There was another tightening, but it was subtle. Gabriel squeezed my hand and then we sang together, a little stronger, “Holy wounds and holy ones….We can let it slide. Meet me under cartoon skies, and we’ll float for a while.”
“You heal me with a smile,” I sang.
“Send shivers down my spine.”
“Is it true? Could you be…mine?”
I leaned my head back against Gabriel’s chest, breathing slowly and deeply, and then we finished, “Lights out….I finally see you clear. So cool, so calm…so near. No fate, no words conceal. You’re magic and you’re real.”

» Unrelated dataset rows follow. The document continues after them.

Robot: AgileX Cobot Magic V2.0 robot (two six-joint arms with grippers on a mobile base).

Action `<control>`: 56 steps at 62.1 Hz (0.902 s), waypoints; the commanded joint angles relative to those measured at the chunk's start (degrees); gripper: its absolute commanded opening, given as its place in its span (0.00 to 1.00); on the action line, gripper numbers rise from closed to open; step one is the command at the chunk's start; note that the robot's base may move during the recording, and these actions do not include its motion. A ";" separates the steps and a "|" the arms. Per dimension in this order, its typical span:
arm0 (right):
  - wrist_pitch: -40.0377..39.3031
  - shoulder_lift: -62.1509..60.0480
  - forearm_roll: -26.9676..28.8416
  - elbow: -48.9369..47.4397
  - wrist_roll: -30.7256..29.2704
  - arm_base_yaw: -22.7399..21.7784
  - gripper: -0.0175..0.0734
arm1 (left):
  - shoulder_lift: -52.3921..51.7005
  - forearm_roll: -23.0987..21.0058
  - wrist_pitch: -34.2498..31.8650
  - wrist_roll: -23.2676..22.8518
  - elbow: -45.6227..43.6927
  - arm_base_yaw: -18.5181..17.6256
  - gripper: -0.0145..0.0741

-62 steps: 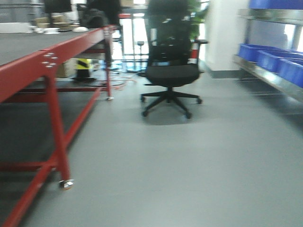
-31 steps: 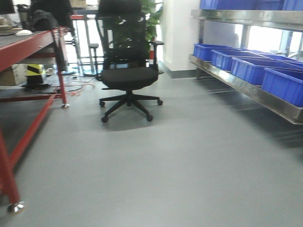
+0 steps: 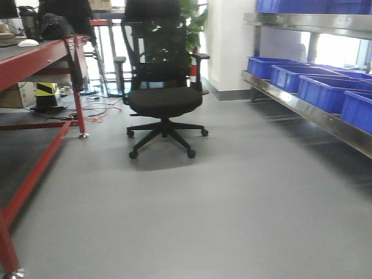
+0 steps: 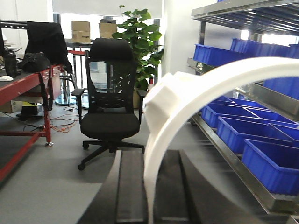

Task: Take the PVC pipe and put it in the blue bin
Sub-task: 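Turn the base away from the table while holding both pieces, then drive the base toward the steel shelf of blue bins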

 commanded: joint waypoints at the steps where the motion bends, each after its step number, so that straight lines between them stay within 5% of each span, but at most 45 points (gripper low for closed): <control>1: -0.89 -0.03 -0.62 0.11 -0.46 0.04 0.01 | -0.23 0.03 -1.75 0.08 0.15 -0.32 0.04; 56: -0.89 -0.03 -0.62 0.11 -0.46 0.04 0.01 | -0.23 0.03 -1.86 0.08 0.15 -0.32 0.04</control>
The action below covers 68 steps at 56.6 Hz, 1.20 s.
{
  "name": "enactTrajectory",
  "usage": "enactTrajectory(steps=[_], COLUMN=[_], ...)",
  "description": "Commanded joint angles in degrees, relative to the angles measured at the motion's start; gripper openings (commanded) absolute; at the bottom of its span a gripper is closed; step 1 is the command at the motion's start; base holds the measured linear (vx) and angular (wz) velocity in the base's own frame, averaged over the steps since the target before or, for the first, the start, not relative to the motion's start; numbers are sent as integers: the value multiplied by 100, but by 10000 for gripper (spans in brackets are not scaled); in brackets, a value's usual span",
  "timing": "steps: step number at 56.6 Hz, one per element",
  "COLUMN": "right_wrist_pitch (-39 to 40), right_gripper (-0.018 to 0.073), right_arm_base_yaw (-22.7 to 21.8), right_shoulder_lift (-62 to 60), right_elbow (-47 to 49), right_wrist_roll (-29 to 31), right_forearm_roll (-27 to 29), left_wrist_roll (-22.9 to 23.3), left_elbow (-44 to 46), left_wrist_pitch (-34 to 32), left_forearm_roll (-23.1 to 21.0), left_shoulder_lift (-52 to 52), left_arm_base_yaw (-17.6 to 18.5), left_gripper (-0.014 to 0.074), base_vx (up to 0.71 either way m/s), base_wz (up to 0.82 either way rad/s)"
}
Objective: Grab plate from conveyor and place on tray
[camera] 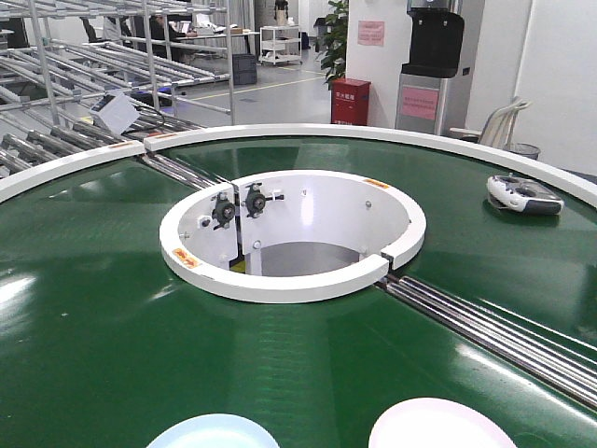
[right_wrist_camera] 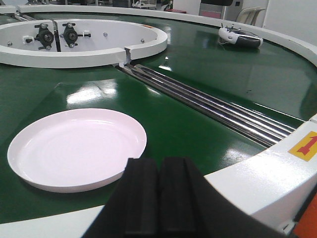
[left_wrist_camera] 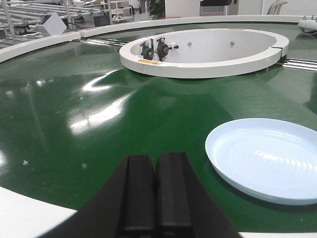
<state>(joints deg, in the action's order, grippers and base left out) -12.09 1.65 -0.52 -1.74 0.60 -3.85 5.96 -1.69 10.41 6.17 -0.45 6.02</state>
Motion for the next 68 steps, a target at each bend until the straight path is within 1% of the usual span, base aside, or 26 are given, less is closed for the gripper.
enactTrajectory(steps=[1, 33, 39, 41, 44, 47, 50, 51, 53, 56, 58, 61, 64, 68], right_wrist_pitch=[467, 505, 571, 630, 927, 1449, 1885, 2036, 2237, 2243, 2112, 1799, 1445, 991], right_gripper=[-9, -9, -9, -9, -9, -9, -9, -9, -9, -9, -9, -9, -9, -9], right_arm_base_yaw=[7, 7, 7, 7, 7, 7, 7, 7, 7, 7, 7, 7, 7, 7], right_shoulder_lift=[-76, -76, -76, -76, -76, -76, -76, -76, -76, -58, 11, 236, 622, 1324], right_elbow=[-87, -87, -87, -87, -75, -55, 14, 73, 272, 712, 1155, 1856, 2608, 3603], right_wrist_roll=[18, 23, 23, 23, 23, 23, 23, 23, 23, 23, 30, 159, 378, 656], right_forearm_roll=[-73, -73, -73, -73, -73, -73, -73, -73, -73, -73, -73, -73, -84, -84], left_wrist_roll=[29, 29, 29, 29, 29, 80, 242, 299, 467, 624, 628, 565, 301, 71], left_elbow=[-128, -128, -122, -116, -73, -74, -50, -15, 106, 478, 953, 1609, 2325, 3200], left_wrist_pitch=[-485, -485, -614, -741, -1172, -1897, -2530, -2769, -2935, -2757, -2484, -2104, -1772, -1478], left_forearm_roll=[2, 2, 6, 6, 6, -6, -20, -19, -19, -19, -11, 5, 5, 5], left_shoulder_lift=[-101, -101, -101, -101, -101, -101, -101, -101, -94, -51, 42, 302, 803, 1533], left_arm_base_yaw=[10, 10, 10, 10, 10, 10, 10, 10, 10, 10, 10, 10, 10, 23], left_gripper=[3, 3, 3, 3, 3, 3, 3, 3, 3, 3, 3, 3, 3, 3], base_vx=[0, 0, 0, 0, 0, 0, 0, 0, 0, 0, 0, 0, 0, 0], base_wz=[0, 0, 0, 0, 0, 0, 0, 0, 0, 0, 0, 0, 0, 0])
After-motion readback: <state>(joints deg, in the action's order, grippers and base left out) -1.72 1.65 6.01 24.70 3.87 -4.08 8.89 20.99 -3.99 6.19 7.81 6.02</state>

Gradually, so gradually, the contractions subsided. Gabriel and I laid down, both of us with a hand on my rounded belly as we silently prayed that everything would be alright now. I didn’t think sleep would have been a possibility, but the last memory I had before drifting off was my husband pressing a soft kiss to my shoulder, and then my eyelids fluttered shut.
* * * * *
Unfortunately, that day wasn’t the only instance that I experienced contractions, but the doctor assured me that it was normal and that I may get them every now and then as I drew closer to my due date. They were a little scary, but knowing that it didn’t mean the baby was coming early helped me to stay more relaxed when it happened.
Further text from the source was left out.